Шрифт:
Интервал:
Закладка:
Лицо Алекса помрачнело:
— Он был другом и помощником той женщины, ради которой мы сюда пришли. Не хочу называть ее имени, чтобы не насторожить господина музейного директора. Может быть, ее любовником… судя по тому, что заказывал для нее шелковое белье. Между прочим, это белье привозил из Парижа я. Собственно, благодаря этому белью я и узнал потом об их связи. Эрих был убит.

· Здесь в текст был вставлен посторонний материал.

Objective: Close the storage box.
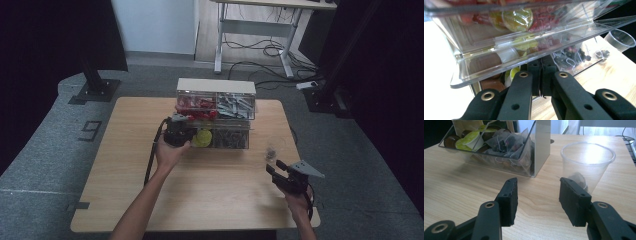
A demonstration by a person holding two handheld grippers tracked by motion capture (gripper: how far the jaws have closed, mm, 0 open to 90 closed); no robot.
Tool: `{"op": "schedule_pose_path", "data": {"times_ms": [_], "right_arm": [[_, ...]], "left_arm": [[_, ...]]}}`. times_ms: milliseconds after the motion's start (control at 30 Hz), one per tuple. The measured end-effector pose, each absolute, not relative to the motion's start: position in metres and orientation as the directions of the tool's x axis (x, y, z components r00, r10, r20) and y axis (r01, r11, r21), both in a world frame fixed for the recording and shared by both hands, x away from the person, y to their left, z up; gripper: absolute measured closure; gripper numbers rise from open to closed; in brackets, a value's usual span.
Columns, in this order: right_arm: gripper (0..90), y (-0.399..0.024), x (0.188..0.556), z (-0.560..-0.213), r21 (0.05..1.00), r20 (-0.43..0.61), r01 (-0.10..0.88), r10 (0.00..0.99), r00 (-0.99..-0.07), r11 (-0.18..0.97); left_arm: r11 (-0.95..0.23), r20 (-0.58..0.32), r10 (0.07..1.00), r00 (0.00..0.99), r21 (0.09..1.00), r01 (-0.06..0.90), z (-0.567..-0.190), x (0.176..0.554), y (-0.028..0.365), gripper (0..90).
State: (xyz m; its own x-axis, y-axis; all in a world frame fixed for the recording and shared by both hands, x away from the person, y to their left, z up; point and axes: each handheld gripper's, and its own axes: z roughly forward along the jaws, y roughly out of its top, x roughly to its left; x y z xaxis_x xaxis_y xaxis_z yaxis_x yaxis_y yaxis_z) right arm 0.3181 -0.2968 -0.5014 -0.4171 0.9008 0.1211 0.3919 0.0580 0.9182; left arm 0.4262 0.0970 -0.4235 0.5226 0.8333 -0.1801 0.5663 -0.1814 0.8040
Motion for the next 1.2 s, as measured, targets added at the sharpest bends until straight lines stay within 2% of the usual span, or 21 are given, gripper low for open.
{"op": "schedule_pose_path", "data": {"times_ms": [1200], "right_arm": [[49.6,-0.290,0.317,-0.525,0.889,0.129,0.449,0.891,-0.435,0.090]], "left_arm": [[-0.161,-0.210,0.836,0.507,0.790,0.592,-0.448,0.420,0.105,90.0]]}}
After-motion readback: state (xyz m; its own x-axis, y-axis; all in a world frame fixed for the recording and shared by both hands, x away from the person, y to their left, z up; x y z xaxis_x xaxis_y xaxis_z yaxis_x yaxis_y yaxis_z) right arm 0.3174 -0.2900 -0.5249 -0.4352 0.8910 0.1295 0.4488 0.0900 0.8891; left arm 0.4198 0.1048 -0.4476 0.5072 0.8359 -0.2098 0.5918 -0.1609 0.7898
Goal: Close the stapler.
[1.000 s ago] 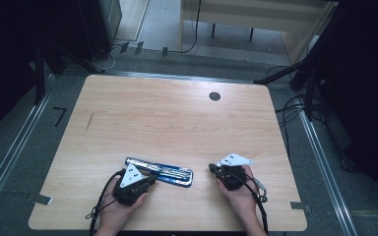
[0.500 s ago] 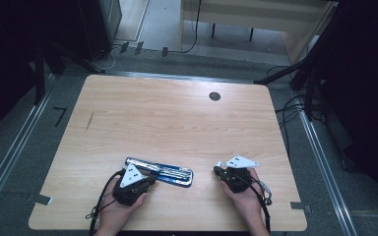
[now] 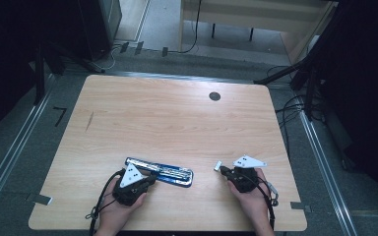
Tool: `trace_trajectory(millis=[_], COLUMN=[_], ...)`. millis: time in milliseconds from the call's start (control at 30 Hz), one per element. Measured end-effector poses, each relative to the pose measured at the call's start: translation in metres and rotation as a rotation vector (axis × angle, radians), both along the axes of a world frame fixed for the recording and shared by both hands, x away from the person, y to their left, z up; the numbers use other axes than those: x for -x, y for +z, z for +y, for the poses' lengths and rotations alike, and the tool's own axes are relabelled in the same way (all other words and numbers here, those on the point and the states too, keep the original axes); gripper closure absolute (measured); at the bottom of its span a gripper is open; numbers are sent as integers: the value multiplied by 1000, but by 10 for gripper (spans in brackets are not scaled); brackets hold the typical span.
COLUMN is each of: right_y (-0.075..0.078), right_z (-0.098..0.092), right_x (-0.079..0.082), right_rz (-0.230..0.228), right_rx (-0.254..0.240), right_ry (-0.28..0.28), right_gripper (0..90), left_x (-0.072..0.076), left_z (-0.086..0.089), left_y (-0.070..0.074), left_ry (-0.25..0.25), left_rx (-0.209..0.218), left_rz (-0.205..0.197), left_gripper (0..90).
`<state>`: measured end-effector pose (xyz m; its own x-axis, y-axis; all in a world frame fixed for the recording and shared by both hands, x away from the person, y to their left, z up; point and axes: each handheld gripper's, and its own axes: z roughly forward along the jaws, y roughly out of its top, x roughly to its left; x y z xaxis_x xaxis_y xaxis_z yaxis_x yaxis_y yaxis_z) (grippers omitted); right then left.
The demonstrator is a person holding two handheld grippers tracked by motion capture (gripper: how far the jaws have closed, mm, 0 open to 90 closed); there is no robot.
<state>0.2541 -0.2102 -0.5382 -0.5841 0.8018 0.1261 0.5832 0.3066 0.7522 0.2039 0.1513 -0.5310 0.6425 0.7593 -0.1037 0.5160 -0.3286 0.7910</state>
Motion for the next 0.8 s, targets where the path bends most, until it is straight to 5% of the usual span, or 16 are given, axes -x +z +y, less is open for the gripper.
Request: trace_trajectory(millis=[400,567,800], right_y=[-3,2,-1], right_z=[8,13,35], right_x=[0,-1,-12], right_rz=[-1,-22,-41], right_rx=[12,-33,6], right_ry=[31,26,50], right_gripper=[900,900,900], left_x=[0,0,0], left_z=[0,-1,-1], left_y=[0,0,0], left_ry=[-1,0,2], left_rx=[-1,-3,-5], left_rz=[0,1,-1], left_gripper=[900,900,900])
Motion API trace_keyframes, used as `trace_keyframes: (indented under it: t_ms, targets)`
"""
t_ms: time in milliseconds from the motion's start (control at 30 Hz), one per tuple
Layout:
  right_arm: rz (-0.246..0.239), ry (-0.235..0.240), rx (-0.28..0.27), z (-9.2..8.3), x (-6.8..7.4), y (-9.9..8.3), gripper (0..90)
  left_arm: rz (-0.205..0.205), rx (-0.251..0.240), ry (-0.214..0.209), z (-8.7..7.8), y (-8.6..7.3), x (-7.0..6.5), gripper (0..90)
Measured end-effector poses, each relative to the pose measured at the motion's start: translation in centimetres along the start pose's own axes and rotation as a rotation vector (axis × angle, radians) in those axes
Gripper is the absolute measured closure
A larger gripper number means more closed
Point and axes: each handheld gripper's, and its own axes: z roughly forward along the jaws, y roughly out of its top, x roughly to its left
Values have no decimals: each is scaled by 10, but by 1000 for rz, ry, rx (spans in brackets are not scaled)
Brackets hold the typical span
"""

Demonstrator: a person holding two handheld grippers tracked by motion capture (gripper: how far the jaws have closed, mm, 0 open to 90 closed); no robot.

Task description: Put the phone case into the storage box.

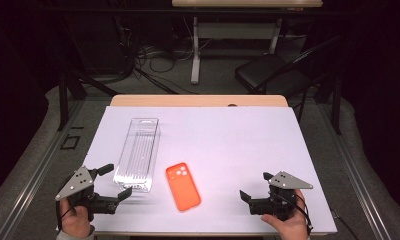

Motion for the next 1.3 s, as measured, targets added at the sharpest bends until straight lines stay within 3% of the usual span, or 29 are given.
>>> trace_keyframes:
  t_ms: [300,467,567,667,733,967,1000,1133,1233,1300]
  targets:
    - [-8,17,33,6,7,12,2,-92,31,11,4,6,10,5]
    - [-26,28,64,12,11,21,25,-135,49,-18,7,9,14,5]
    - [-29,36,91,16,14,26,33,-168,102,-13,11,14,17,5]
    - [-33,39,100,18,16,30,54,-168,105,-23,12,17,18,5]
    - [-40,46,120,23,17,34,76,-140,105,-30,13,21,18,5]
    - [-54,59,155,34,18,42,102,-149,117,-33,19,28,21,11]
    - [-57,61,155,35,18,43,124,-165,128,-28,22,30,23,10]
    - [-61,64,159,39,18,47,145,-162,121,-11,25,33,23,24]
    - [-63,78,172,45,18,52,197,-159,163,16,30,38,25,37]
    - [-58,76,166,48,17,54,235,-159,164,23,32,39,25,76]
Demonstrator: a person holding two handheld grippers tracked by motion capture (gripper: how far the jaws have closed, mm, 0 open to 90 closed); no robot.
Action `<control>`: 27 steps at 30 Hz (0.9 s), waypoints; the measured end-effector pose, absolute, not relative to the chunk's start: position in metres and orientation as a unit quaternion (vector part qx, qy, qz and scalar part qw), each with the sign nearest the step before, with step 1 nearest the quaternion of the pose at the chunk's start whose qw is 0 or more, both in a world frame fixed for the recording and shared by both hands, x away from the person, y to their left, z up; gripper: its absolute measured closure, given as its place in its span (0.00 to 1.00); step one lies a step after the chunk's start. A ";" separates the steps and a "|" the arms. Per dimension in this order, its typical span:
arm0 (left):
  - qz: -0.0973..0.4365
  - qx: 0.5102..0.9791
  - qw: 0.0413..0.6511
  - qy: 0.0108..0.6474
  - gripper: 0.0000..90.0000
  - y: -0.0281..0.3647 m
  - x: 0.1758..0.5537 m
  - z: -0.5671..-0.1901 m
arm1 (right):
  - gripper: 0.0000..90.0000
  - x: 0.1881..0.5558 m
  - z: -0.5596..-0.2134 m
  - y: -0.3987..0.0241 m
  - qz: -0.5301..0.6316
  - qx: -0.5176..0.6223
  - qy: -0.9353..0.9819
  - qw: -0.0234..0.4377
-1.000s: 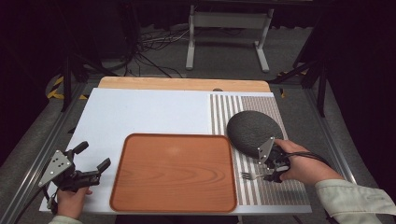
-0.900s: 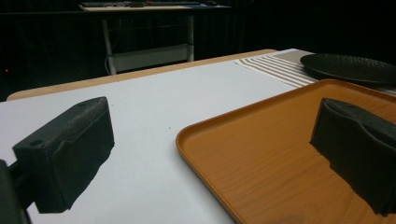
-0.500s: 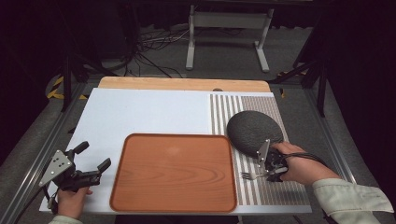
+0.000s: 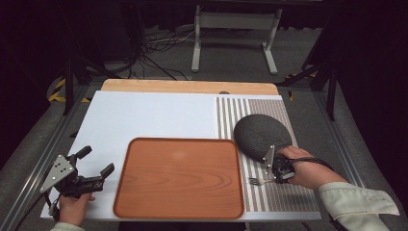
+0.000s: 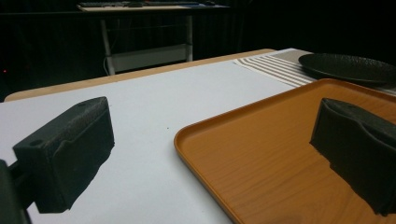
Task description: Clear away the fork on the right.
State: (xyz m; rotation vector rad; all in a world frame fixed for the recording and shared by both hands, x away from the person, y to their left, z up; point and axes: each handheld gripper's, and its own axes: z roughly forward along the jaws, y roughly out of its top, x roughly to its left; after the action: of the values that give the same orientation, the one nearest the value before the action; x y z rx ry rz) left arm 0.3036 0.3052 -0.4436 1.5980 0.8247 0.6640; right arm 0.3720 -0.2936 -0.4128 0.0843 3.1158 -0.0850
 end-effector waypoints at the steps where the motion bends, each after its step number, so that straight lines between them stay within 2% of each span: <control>1: 0.284 0.681 0.576 0.352 0.00 0.305 0.303 -0.443 | 0.92 0.372 -0.413 -0.293 -0.031 0.018 0.999 0.011; 16: 0.283 0.680 0.578 0.351 0.00 0.304 0.303 -0.443 | 0.94 0.368 -0.411 -0.291 -0.034 0.005 0.999 0.012; 27: 0.280 0.681 0.578 0.351 0.00 0.305 0.303 -0.443 | 0.94 0.369 -0.382 -0.289 -0.009 0.037 0.999 0.034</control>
State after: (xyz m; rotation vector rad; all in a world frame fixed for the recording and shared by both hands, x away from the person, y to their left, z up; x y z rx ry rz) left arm 0.3033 0.3050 -0.4429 1.5941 0.8222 0.6561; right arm 0.3692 -0.2894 -0.3817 0.1128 3.0709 -0.0286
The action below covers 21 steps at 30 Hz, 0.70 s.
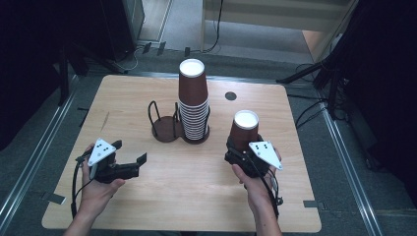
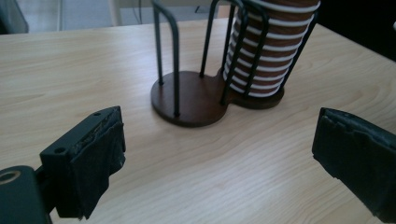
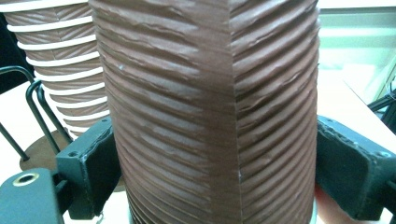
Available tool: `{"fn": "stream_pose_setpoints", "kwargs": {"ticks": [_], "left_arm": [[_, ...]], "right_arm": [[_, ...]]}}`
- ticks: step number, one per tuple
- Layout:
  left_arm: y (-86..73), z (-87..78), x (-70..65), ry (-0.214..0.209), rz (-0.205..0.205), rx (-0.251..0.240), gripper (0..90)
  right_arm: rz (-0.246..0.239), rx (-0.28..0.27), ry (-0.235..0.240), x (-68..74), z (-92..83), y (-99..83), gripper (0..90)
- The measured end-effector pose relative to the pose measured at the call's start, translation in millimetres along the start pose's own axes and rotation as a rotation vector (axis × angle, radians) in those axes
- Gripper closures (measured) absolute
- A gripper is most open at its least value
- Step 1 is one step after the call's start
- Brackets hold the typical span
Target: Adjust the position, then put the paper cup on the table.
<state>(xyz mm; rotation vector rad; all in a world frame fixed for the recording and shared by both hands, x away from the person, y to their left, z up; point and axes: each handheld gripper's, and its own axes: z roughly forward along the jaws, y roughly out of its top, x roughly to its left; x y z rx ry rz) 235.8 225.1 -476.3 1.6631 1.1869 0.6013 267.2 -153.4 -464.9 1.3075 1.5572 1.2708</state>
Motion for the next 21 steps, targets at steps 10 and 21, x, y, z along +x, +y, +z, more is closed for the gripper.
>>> {"fn": "stream_pose_setpoints", "kwargs": {"ticks": [10, 21], "left_arm": [[11.0, 11.2, -10.4, -0.071, -0.005, -0.015, 3.4], [18.4, 17.8, -36.3, -0.158, 0.046, -0.021, 3.5]], "right_arm": [[-0.028, 0.025, 0.018, -1.9, -1.9, -18.0, 10.0], [-0.101, 0.040, 0.048, 19.3, 4.1, -32.4, 10.0]]}}
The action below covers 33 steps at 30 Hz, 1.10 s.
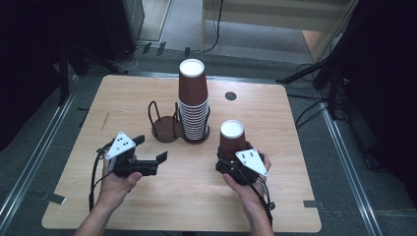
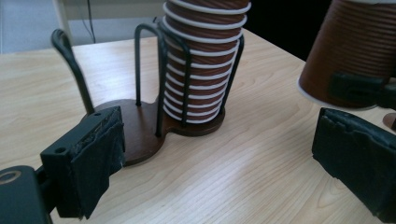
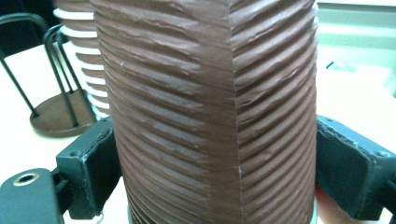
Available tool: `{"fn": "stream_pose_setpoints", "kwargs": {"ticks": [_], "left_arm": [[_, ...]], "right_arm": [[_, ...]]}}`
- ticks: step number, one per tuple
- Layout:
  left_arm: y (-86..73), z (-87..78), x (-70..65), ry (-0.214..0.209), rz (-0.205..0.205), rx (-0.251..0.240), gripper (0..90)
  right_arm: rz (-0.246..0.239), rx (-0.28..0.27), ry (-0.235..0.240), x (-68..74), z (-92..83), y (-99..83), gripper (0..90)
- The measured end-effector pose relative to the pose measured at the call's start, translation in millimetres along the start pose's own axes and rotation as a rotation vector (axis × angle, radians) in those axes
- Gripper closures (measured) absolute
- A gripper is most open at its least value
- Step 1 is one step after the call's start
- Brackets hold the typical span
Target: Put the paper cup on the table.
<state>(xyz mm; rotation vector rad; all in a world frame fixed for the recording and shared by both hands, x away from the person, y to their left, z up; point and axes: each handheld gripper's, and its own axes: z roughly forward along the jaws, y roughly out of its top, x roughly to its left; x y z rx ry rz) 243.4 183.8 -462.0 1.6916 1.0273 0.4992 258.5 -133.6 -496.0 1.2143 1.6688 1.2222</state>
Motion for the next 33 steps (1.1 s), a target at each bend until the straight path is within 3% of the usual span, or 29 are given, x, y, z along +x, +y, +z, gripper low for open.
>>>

— Неужели партизанами? — ахнула Алёна. — Как обидно! Или попал в гестапо? Его раскрыли?
Алекс чуть покосился на нее со странным выражением и кивнул. Алёна так и не поняла, которое из ее предположений было правильным. Да какая, по сути, разница теперь-то, через столько лет?
Алекс уже внимательно рассматривал другую фотографию. Это был групповой снимок молодых людей — всем едва за двадцать, но одеты до того нелепо, что многие кажутся старше своих лет. Надпись гласила, что это выпускная фотография химического факультета Львовского университета, который окончил Петр Мазуренко, один из соратников Елизаветы Петропавловской (Григорьевой) и отца Игнатия Петропавловского. Рядом находился портрет этого самого Петра, видимо, увеличенный с группового снимка, но на нем мало что можно было разобрать, кроме огромных мрачных черных глаз. Вообще юноша напоминал врубелевского «Демона», и Алёна подумала, что он, наверное, был очень красив.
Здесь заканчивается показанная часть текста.